Problem: From the line that contains "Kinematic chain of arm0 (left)" through the line that contains "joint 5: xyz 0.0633", output every line of the listing below exactly and leave out all the rest.

==== Task input ====

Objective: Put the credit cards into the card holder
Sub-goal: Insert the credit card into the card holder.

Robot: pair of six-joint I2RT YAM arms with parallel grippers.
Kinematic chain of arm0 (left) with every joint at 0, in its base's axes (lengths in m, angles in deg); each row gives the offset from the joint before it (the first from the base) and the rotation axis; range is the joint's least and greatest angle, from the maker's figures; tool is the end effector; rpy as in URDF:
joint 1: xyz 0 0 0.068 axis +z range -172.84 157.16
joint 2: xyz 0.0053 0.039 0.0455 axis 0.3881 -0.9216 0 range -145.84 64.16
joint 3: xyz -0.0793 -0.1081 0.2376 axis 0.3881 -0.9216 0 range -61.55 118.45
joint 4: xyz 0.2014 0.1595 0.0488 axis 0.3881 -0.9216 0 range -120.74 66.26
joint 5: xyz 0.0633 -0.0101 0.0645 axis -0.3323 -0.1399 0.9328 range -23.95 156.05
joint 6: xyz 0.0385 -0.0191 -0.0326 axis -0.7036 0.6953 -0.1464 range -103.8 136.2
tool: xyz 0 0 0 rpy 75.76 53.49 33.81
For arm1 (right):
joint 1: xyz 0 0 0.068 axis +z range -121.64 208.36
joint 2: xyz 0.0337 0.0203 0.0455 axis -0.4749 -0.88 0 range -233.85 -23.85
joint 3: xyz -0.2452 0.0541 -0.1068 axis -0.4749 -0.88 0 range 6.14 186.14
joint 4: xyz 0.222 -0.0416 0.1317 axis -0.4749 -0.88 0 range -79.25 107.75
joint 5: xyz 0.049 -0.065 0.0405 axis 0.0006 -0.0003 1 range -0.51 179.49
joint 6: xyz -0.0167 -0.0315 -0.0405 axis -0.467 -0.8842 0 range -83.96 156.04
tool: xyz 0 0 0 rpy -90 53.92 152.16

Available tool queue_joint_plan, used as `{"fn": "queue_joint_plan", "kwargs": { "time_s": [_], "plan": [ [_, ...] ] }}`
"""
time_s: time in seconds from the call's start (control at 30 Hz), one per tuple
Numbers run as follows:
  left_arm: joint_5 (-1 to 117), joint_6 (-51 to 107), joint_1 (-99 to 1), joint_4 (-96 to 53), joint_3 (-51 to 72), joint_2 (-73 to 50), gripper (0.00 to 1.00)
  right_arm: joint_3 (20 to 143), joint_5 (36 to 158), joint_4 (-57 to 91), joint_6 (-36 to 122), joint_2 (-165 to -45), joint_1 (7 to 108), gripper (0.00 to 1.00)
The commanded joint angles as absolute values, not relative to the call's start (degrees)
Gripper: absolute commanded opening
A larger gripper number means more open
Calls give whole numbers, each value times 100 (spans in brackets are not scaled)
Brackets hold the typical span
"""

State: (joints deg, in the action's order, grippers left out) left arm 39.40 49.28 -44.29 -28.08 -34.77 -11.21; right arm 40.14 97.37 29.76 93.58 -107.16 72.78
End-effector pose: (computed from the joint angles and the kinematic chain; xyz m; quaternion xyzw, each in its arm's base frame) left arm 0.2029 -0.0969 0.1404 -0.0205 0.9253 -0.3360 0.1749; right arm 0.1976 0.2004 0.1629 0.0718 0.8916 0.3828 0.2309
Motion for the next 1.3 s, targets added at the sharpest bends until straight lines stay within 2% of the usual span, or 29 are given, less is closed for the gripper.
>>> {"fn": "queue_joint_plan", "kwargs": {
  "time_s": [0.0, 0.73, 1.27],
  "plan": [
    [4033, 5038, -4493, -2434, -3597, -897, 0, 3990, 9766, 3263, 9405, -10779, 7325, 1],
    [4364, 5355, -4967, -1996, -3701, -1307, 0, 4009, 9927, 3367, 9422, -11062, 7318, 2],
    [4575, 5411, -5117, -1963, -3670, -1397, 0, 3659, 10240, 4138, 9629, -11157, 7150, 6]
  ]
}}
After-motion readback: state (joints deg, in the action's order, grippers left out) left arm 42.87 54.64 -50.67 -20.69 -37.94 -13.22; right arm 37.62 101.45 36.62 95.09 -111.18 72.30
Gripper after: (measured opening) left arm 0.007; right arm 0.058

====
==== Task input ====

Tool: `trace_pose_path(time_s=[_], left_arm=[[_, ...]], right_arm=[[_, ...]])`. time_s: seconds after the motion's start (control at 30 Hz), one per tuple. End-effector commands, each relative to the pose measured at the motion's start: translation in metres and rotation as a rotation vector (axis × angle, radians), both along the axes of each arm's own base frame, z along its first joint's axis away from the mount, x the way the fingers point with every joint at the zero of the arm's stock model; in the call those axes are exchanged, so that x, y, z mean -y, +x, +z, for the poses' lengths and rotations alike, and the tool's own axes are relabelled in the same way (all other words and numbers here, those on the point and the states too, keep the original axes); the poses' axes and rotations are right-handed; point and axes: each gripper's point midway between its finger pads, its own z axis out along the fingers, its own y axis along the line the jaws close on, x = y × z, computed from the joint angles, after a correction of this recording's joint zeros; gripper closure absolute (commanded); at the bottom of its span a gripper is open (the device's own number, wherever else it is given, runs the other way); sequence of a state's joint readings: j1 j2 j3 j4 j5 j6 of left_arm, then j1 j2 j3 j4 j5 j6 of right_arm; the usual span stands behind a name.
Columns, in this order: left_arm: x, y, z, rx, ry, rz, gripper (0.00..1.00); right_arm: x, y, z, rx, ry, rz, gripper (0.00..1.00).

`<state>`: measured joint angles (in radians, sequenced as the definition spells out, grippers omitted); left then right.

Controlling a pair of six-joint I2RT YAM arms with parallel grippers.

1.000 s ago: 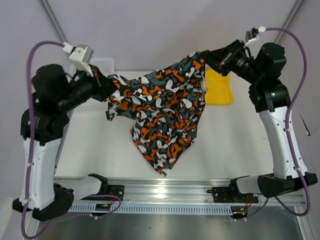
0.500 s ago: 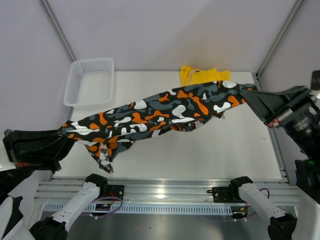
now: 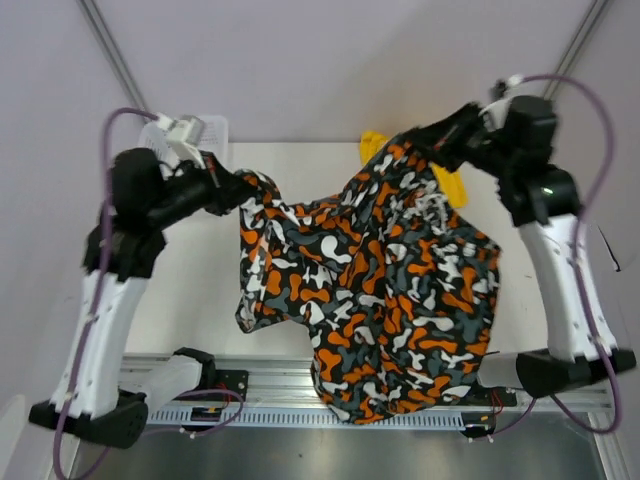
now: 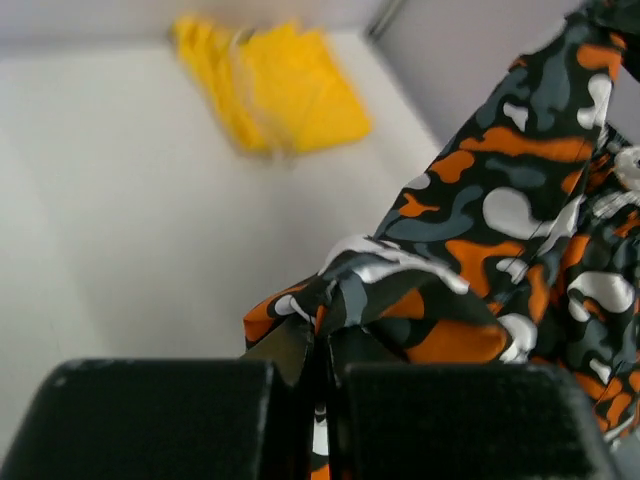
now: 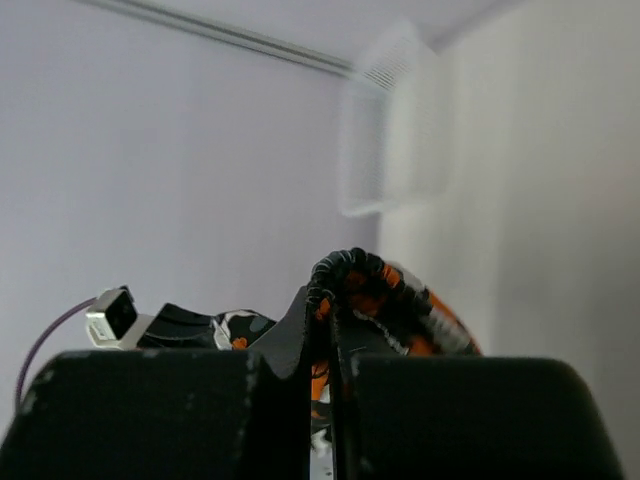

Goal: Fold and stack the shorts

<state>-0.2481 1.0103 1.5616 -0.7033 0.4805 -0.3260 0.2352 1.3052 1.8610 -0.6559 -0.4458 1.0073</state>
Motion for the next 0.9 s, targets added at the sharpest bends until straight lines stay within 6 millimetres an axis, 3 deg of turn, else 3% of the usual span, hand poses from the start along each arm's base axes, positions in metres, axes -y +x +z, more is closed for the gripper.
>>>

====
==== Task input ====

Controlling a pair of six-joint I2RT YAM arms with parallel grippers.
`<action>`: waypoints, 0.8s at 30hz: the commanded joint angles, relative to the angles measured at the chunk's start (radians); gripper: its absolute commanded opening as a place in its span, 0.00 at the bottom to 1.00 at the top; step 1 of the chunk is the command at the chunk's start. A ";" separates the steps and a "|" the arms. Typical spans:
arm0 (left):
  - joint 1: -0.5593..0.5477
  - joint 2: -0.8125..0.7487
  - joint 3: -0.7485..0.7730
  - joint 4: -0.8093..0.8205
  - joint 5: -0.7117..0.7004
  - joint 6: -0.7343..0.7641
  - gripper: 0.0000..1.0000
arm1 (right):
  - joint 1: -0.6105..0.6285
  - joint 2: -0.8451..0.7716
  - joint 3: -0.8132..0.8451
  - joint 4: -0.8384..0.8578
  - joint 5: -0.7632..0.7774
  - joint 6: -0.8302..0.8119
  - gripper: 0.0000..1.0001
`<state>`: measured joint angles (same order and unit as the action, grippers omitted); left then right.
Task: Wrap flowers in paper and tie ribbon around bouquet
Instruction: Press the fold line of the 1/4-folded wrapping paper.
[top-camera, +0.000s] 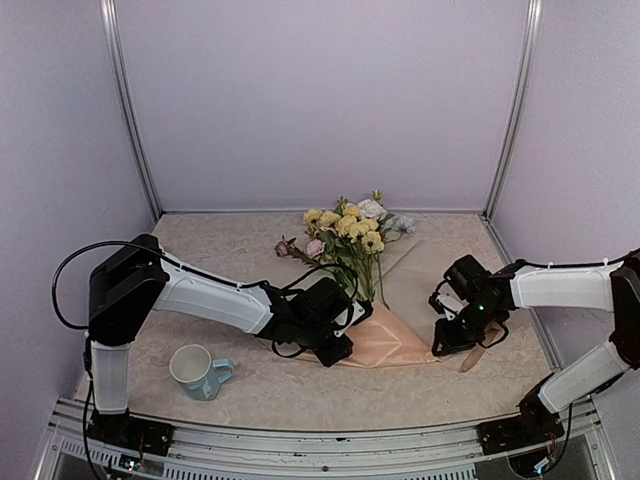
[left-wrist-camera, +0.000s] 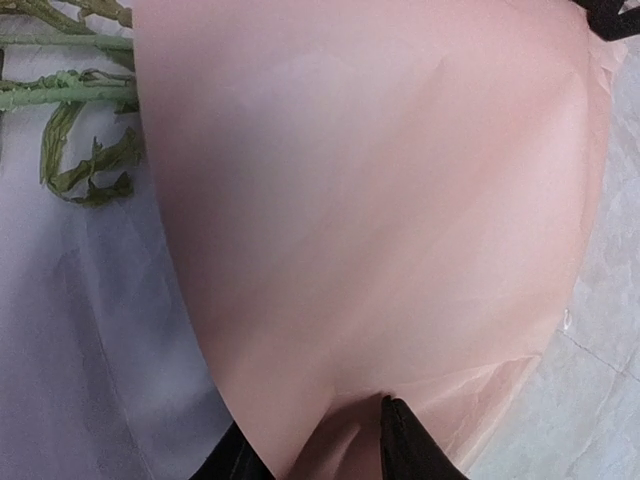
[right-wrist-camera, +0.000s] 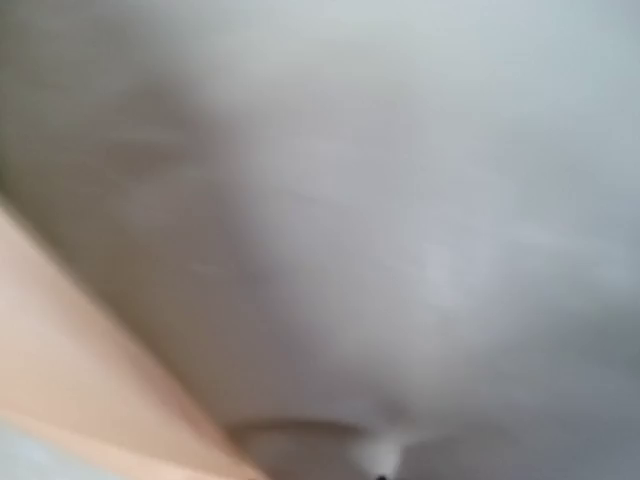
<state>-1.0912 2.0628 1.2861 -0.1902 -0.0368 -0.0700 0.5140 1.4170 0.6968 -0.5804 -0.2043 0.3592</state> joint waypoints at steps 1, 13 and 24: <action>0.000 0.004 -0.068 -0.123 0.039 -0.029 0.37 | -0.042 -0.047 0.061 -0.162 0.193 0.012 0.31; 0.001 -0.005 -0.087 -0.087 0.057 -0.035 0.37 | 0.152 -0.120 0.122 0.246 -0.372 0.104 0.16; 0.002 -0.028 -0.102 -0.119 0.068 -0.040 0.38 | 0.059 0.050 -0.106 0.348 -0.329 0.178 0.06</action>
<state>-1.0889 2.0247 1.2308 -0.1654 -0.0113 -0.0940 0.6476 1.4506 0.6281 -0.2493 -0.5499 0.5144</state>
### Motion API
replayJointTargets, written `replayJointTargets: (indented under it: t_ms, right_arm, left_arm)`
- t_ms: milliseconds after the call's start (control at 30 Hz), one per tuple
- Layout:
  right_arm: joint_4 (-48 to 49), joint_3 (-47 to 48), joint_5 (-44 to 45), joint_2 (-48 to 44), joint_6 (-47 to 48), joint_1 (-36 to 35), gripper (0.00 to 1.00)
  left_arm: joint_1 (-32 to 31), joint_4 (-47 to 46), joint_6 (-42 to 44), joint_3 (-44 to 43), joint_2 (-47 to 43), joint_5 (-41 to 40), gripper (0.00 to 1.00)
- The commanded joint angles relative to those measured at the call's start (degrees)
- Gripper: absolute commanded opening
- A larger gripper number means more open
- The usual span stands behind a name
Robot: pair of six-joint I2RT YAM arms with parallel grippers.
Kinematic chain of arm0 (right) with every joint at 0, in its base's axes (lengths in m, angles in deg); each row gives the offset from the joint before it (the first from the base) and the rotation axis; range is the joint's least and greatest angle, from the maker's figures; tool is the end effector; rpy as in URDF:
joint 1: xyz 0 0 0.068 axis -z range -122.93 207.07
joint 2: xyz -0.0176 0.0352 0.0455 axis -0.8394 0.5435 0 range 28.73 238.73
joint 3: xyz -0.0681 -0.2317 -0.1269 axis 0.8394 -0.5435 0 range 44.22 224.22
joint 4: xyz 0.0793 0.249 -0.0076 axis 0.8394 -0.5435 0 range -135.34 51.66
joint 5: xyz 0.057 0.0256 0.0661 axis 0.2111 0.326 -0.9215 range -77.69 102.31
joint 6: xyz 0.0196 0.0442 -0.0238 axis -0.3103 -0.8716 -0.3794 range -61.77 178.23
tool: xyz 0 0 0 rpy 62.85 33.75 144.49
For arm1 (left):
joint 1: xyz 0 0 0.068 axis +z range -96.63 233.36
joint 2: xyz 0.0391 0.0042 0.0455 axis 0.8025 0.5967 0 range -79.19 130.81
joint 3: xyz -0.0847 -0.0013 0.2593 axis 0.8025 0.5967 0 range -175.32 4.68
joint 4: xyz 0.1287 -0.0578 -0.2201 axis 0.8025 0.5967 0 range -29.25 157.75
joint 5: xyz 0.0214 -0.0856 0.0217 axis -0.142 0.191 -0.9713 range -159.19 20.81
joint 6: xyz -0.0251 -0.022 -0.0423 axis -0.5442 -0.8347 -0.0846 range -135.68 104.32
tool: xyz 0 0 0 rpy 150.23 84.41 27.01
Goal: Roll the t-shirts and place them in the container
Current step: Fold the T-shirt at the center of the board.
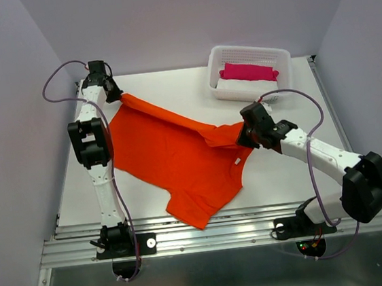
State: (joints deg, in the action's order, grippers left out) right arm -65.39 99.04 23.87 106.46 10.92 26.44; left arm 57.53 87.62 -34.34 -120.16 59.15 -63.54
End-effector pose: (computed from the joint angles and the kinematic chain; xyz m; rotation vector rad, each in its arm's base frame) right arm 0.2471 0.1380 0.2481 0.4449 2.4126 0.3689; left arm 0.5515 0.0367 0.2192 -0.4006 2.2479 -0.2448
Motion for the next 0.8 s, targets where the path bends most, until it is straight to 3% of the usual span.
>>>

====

Solution to the exercise:
Kinematic chain of arm0 (left) with every joint at 0, in its base's axes (lengths in m, angles in deg); each row gives the offset from the joint before it (the first from the base) and the rotation axis; range is the joint's least and greatest angle, from the maker's figures; tool is the end effector; rpy as in URDF:
joint 1: xyz 0 0 0.068 axis +z range -172.84 157.16
joint 2: xyz 0.0053 0.039 0.0455 axis 0.3881 -0.9216 0 range -145.84 64.16
joint 3: xyz -0.0793 -0.1081 0.2376 axis 0.3881 -0.9216 0 range -61.55 118.45
joint 4: xyz 0.2014 0.1595 0.0488 axis 0.3881 -0.9216 0 range -120.74 66.26
joint 5: xyz 0.0633 -0.0101 0.0645 axis -0.3323 -0.1399 0.9328 range -23.95 156.05

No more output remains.